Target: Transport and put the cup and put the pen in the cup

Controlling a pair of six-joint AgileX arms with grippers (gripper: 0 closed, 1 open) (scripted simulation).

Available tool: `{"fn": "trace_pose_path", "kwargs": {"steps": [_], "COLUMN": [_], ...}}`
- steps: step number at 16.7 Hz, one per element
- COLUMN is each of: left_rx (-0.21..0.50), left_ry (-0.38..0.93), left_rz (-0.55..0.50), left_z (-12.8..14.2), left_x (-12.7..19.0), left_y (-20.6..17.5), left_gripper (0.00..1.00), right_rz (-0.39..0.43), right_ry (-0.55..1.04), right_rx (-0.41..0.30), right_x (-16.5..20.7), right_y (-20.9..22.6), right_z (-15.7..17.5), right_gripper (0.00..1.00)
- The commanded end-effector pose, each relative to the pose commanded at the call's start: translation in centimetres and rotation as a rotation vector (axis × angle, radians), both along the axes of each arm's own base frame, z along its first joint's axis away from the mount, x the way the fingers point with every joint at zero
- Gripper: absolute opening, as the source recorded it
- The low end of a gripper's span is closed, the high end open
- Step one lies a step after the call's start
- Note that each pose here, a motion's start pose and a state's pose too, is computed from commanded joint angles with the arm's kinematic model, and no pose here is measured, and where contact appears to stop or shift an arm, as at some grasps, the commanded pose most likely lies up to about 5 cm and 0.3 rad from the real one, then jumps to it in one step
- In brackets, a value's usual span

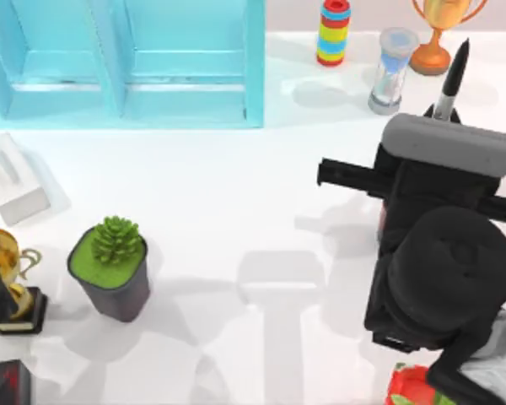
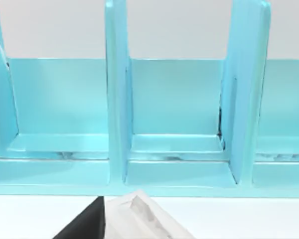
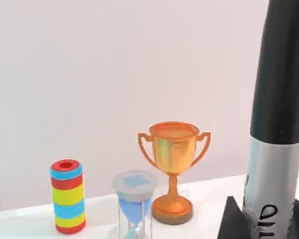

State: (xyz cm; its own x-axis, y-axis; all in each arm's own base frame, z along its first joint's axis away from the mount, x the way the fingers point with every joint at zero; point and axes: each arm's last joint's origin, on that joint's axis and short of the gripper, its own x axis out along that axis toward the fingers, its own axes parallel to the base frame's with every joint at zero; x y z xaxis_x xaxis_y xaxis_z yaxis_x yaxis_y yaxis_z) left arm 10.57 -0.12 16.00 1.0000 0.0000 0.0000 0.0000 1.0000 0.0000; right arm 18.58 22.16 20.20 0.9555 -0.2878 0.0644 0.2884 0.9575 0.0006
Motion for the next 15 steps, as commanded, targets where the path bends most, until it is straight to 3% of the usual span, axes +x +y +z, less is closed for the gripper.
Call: {"fn": "trace_pose_path", "kwargs": {"steps": [15], "left_rx": [0.000], "left_ry": [0.000], "left_rz": [0.000], "left_z": [0.0], "left_x": [0.0], "left_y": [0.0], "left_gripper": [1.00], "right_rz": [-0.001], "right_ry": [0.001], "right_rx": [-0.004], "right_x": [2.9], "right_y": [-0.8], "right_z": [-1.3], "right_gripper": [0.00]}}
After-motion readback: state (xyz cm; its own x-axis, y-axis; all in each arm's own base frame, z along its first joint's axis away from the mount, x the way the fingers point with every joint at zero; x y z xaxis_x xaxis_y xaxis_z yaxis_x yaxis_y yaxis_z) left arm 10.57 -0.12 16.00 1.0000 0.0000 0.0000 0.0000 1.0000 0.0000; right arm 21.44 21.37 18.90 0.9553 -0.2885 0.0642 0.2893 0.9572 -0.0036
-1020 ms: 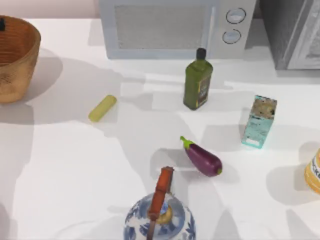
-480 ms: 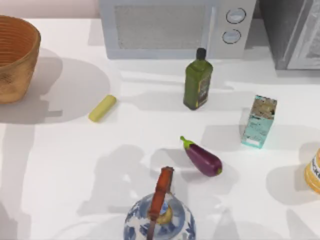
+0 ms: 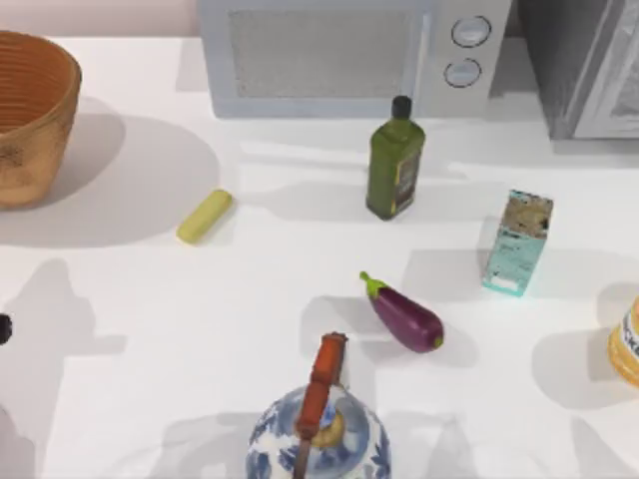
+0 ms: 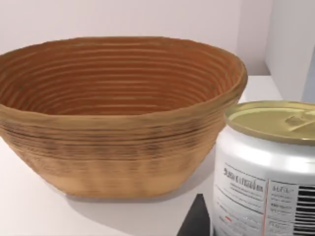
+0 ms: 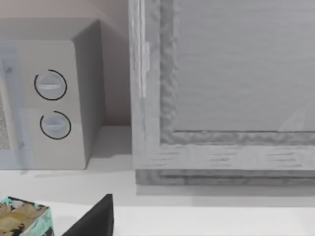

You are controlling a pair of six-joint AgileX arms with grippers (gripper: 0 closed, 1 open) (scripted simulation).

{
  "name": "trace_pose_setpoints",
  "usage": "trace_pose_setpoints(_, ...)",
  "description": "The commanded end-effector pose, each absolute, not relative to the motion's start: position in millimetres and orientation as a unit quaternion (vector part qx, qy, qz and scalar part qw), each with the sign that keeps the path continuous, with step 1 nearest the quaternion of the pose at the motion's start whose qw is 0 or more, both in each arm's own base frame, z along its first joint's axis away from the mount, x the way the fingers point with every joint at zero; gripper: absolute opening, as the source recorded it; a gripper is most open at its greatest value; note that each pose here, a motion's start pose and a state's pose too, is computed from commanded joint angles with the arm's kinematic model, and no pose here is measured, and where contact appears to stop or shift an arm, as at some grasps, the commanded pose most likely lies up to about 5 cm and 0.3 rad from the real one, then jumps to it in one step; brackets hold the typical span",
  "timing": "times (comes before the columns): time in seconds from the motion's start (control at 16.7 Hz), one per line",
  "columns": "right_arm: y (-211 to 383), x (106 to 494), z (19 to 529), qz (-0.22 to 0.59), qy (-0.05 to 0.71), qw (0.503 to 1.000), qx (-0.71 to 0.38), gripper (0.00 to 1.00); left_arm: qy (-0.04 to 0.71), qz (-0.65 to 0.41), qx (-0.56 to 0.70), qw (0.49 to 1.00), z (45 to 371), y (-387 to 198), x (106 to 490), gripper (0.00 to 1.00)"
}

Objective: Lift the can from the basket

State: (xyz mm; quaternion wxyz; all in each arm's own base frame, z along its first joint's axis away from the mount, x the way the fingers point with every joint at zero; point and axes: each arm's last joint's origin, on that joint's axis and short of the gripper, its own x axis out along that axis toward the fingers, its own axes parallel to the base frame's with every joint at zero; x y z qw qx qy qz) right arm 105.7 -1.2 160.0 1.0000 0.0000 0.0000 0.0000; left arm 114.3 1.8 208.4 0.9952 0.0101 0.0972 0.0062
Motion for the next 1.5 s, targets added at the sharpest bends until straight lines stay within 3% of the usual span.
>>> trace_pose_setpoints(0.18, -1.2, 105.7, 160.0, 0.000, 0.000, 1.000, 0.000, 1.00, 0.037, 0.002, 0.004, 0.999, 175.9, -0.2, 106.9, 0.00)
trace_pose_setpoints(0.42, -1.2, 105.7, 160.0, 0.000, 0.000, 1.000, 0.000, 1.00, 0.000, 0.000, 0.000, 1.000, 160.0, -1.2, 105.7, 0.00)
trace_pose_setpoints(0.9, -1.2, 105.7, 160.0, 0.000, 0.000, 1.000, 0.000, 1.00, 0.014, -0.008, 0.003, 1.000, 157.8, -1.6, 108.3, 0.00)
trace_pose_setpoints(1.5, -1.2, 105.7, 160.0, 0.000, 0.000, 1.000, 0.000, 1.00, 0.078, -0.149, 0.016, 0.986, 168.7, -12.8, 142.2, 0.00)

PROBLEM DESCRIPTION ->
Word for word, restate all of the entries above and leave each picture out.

WORKED SOLUTION ->
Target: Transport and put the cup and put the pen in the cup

Controlling a pair of six-joint AgileX arms with grippers (gripper: 0 closed, 1 open) (scripted simulation).

Available tool: `{"fn": "trace_pose_path", "kwargs": {"steps": [_], "COLUMN": [_], ...}}`
- steps: step number at 16.7 Hz, one per element
- COLUMN is each of: left_rx (-0.21..0.50), left_ry (-0.38..0.93), left_rz (-0.55..0.50), left_z (-12.8..14.2), left_x (-12.7..19.0), left_y (-20.6..17.5), left_gripper (0.00..1.00), right_rz (-0.39..0.43), right_ry (-0.55..1.04), right_rx (-0.41..0.30), right_x (-16.5..20.7), right_y (-20.9..22.6), right_z (-15.7..17.5), right_gripper (0.00..1.00)
- The commanded end-effector pose, each relative to the pose commanded at the call's start: translation in centimetres and rotation as a rotation vector (axis × angle, radians), both along the axes of each arm's own base frame, z along its first joint's axis away from the mount, x the way the fingers point with every joint at zero
- Gripper: absolute opening, as the source recorded it
- The low end of a gripper's span is closed, the high end open
- Step one lies a step after the call's start
- Note that each pose here, a motion's start pose and a state's pose too, is computed from commanded joint angles with the arm's kinematic model, and no pose here is measured, and where contact appears to stop or shift an arm, as at some grasps, the commanded pose most likely lies up to about 5 cm and 0.3 rad from the real one, then jumps to it in one step
- In brackets, a value's usual span


State: (xyz cm; its own x-axis, y-axis; all in each arm's own base frame, z along its first joint's axis away from the mount, x the way the fingers point with every joint at zero; point and axes: each arm's last joint's origin, on that joint's axis and short of the gripper, its own x axis out along that axis toward the fingers, its own axes parallel to the base frame's with every joint at zero; x y z xaxis_x xaxis_y xaxis_z yaxis_x yaxis_y yaxis_z) left arm 10.57 -0.12 16.00 1.0000 0.0000 0.0000 0.0000 1.0000 0.0000; right arm 18.58 22.16 20.20 0.9555 -0.2878 0.0644 0.2884 0.9575 0.0006
Motion for the next 15 steps, as commanded, targets where the path bends most, until it is straight to 3% of the usual span, axes +x +y +z, less is closed for the gripper.
Call: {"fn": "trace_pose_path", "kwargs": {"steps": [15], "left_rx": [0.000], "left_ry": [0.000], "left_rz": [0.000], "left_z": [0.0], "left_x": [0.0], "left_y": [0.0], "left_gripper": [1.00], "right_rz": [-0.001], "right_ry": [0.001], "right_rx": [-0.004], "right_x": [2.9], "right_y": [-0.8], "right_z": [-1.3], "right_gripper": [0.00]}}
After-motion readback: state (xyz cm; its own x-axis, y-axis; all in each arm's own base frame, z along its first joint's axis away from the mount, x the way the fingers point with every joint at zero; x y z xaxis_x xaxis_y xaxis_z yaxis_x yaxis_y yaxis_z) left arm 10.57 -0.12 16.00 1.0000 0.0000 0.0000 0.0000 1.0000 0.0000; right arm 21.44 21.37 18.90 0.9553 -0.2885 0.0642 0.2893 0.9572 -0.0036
-1020 ms: 
-480 ms: 
+0 ms: 
+0 ms: 
+0 ms: 

You are controlling a pair of six-joint AgileX arms with grippers (gripper: 0 closed, 1 open) (scripted simulation).

{
  "name": "trace_pose_setpoints",
  "usage": "trace_pose_setpoints(_, ...)",
  "description": "The commanded end-effector pose, each absolute, not relative to the motion's start: position in millimetres and orientation as a unit quaternion (vector part qx, qy, qz and scalar part qw), each with the sign that keeps the path continuous, with step 1 nearest the quaternion of the pose at the motion's start whose qw is 0 or more, both in each arm's own base frame, z along its first joint's axis away from the mount, x the way the fingers point with every joint at zero; gripper: absolute opening, as the source recorded it; a gripper is most open at its greatest value; note that each pose here, a motion's start pose and a state's pose too, is computed from commanded joint angles with the arm's kinematic model, and no pose here is measured, and where contact appears to stop or shift an arm, as at some grasps, the commanded pose most likely lies up to about 5 cm and 0.3 rad from the real one, then jumps to it in one step; brackets hold the typical span",
  "timing": "times (comes before the columns): time in seconds from the motion's start (control at 16.7 Hz), one per line",
  "columns": "right_arm: y (-211 to 383), x (106 to 494), z (19 to 529), qz (-0.22 to 0.59), qy (-0.05 to 0.71), qw (0.503 to 1.000), qx (-0.71 to 0.38), gripper (0.00 to 1.00); left_arm: qy (-0.04 to 0.71), qz (-0.65 to 0.41), qx (-0.56 to 0.70), qw (0.49 to 1.00), z (45 to 371), y (-387 to 198), x (106 to 490), gripper (0.00 to 1.00)"
}

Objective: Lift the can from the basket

State: (xyz mm; quaternion wxyz; all in each arm's own base frame, z along its first joint's axis away from the mount, x the way the fingers point with every joint at zero; point and axes: each arm's last joint's origin, on that joint's axis and short of the gripper, its own x axis out along that axis toward the fingers, its own axes parallel to the base frame's with every joint at zero; x y z qw qx qy qz) right arm 105.7 -1.2 160.0 1.0000 0.0000 0.0000 0.0000; left arm 114.3 1.8 208.4 0.9952 0.0101 0.0972 0.0062
Motion for the next 1.5 s, targets added at the sharpest bends until straight lines stay within 3% of the usual span.
>>> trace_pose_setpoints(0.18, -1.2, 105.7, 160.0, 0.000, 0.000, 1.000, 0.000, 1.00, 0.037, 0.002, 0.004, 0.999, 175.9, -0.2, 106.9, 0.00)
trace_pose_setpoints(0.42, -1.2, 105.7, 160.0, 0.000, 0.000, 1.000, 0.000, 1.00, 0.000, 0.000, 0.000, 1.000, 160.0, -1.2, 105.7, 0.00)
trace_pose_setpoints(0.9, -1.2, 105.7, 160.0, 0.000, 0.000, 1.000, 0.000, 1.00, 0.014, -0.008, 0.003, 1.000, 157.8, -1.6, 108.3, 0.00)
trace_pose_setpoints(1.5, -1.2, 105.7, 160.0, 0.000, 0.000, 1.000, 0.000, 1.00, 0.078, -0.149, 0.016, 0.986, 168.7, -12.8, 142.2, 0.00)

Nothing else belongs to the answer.